▶ **WORK INSTRUCTION**
Reproduce exactly the lines below from the one containing "black hub cable?" through the one containing "wood framed whiteboard.", including both, and nothing else.

(Source data)
──────────────────────────────

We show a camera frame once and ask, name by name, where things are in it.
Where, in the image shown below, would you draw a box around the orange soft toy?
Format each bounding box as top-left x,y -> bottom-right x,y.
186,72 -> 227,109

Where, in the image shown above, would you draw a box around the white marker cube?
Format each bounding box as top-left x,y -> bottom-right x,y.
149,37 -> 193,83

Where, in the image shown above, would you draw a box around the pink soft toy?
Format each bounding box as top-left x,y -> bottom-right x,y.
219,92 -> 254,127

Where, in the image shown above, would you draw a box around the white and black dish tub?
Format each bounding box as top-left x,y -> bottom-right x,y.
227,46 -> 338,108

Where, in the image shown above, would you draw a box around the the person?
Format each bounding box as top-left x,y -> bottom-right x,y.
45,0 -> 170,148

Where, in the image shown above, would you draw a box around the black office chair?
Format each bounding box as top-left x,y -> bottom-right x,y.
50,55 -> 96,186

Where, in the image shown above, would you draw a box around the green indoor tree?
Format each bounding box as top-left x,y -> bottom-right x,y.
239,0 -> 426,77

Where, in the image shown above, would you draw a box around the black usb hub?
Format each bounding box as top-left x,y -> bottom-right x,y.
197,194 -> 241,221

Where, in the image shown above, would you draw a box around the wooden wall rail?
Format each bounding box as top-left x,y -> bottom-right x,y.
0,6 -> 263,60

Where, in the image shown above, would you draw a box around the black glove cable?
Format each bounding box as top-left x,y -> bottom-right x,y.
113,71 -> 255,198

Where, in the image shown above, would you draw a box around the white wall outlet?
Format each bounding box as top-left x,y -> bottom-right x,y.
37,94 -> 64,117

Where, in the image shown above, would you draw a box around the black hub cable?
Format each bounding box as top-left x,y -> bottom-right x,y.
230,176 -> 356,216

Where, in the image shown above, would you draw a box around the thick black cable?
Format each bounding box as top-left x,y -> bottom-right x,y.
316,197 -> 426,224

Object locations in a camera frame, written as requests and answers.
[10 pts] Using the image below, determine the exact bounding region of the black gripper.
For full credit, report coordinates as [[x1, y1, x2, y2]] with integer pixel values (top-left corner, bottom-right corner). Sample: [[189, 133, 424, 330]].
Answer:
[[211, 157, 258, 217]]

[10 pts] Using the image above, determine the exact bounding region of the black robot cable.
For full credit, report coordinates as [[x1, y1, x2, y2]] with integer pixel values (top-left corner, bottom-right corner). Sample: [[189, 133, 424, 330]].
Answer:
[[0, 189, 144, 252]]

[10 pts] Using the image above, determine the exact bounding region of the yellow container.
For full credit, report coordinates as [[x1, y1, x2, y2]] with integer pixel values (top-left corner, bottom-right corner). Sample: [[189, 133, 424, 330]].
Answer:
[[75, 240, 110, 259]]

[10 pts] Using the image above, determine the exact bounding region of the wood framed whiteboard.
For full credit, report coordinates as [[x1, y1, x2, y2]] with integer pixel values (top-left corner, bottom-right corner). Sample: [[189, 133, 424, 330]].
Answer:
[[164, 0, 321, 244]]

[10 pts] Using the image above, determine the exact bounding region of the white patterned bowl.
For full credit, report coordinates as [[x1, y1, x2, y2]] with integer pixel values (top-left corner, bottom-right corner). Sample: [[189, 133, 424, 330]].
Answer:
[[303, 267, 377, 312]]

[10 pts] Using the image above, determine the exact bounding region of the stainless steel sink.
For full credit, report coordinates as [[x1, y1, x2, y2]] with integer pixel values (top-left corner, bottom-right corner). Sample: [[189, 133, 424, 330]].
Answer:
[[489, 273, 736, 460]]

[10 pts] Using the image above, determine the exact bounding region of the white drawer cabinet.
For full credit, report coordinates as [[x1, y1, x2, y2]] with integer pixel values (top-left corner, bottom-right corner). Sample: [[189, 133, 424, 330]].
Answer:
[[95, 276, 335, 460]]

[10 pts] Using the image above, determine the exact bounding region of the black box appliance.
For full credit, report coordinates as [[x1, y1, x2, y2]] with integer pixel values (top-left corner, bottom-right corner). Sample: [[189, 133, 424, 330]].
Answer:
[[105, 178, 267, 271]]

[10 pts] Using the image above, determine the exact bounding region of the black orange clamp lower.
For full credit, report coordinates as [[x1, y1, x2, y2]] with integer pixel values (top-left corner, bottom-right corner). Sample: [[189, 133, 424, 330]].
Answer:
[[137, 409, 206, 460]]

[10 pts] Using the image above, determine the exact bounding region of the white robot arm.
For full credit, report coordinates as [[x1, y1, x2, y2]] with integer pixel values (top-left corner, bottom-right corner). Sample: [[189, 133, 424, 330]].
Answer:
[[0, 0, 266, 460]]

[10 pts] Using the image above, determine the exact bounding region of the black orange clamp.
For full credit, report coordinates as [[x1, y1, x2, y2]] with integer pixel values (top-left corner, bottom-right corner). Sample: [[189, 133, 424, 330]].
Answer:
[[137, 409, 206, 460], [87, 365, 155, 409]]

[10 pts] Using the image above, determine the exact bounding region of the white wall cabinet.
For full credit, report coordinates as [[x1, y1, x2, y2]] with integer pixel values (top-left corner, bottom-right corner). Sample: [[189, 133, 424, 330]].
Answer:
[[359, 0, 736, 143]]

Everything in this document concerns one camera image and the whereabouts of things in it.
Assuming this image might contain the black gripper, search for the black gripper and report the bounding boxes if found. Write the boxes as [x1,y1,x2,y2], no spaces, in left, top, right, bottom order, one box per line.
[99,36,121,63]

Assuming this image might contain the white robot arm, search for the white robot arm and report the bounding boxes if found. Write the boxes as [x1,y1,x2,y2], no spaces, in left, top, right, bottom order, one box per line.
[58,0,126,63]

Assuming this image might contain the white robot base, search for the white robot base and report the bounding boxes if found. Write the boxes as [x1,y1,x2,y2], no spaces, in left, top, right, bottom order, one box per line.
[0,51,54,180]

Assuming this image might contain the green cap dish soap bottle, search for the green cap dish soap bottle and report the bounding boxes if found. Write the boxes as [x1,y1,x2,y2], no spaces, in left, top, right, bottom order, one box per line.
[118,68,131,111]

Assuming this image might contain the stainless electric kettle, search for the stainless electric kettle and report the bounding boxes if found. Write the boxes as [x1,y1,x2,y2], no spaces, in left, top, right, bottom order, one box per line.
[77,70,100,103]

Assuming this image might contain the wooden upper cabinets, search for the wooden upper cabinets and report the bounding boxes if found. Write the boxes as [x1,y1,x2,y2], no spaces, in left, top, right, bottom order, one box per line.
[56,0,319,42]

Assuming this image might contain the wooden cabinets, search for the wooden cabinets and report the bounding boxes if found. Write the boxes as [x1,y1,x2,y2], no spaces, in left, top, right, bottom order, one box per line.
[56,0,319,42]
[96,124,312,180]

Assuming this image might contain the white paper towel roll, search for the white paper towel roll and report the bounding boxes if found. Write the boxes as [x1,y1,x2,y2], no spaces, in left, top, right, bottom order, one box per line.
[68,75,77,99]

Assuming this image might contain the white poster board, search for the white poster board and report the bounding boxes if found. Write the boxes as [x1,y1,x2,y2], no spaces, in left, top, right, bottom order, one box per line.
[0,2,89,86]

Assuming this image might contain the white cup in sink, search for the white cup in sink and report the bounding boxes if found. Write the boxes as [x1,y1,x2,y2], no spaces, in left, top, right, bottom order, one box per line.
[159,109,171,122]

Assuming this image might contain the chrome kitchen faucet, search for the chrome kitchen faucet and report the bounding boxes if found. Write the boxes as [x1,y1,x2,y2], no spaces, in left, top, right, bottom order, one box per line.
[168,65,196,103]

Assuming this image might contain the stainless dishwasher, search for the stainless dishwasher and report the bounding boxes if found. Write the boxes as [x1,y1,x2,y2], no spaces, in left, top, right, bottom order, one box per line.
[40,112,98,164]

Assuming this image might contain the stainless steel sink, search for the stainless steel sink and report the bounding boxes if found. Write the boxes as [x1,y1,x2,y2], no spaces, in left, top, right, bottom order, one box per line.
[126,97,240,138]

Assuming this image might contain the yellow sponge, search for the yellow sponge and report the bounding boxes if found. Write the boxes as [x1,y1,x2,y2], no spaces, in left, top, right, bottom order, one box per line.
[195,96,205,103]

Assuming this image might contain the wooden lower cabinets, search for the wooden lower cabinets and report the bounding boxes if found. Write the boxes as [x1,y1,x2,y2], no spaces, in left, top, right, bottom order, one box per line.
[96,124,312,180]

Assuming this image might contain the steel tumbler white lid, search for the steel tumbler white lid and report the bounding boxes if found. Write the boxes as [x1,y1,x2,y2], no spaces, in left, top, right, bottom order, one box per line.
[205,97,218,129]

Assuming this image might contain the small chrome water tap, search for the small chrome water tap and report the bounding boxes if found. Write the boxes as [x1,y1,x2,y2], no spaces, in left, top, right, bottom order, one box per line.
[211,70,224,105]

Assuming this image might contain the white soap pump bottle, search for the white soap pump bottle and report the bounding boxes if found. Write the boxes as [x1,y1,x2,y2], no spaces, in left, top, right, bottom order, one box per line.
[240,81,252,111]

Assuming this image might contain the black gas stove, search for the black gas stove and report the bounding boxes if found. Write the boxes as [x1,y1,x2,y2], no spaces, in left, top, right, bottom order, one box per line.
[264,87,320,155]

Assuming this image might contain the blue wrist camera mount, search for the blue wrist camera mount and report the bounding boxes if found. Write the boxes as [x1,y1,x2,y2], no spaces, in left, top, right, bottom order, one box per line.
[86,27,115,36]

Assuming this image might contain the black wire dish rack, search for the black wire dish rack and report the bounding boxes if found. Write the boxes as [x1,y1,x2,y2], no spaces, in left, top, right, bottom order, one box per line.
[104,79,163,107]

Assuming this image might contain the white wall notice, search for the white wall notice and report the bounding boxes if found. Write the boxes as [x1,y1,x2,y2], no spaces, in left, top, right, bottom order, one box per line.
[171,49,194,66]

──────────────────────────────

▶ **RESPONSE BOX**
Where, in the image shown above, would you draw a box around the black hub cable?
Format each bounding box as top-left x,y -> bottom-right x,y.
230,176 -> 356,216

Where, in the image shown above, would you draw a box around the thick black cable?
Format each bounding box as top-left x,y -> bottom-right x,y.
316,197 -> 426,224

Object locations in a camera frame, written as requests and answers.
[10 pts] Using the image below, determine the exact bounding region of the black gripper.
For full credit, report coordinates as [[x1, y1, x2, y2]] with integer pixel values (top-left corner, bottom-right corner). Sample: [[189, 133, 424, 330]].
Answer:
[[211, 157, 258, 217]]

[10 pts] Using the image above, determine the exact bounding region of the black robot cable.
For full credit, report coordinates as [[x1, y1, x2, y2]] with integer pixel values (top-left corner, bottom-right corner). Sample: [[189, 133, 424, 330]].
Answer:
[[0, 189, 144, 252]]

[10 pts] Using the image above, determine the exact bounding region of the yellow container.
For full credit, report coordinates as [[x1, y1, x2, y2]] with integer pixel values (top-left corner, bottom-right corner). Sample: [[189, 133, 424, 330]].
Answer:
[[75, 240, 110, 259]]

[10 pts] Using the image above, determine the exact bounding region of the wood framed whiteboard.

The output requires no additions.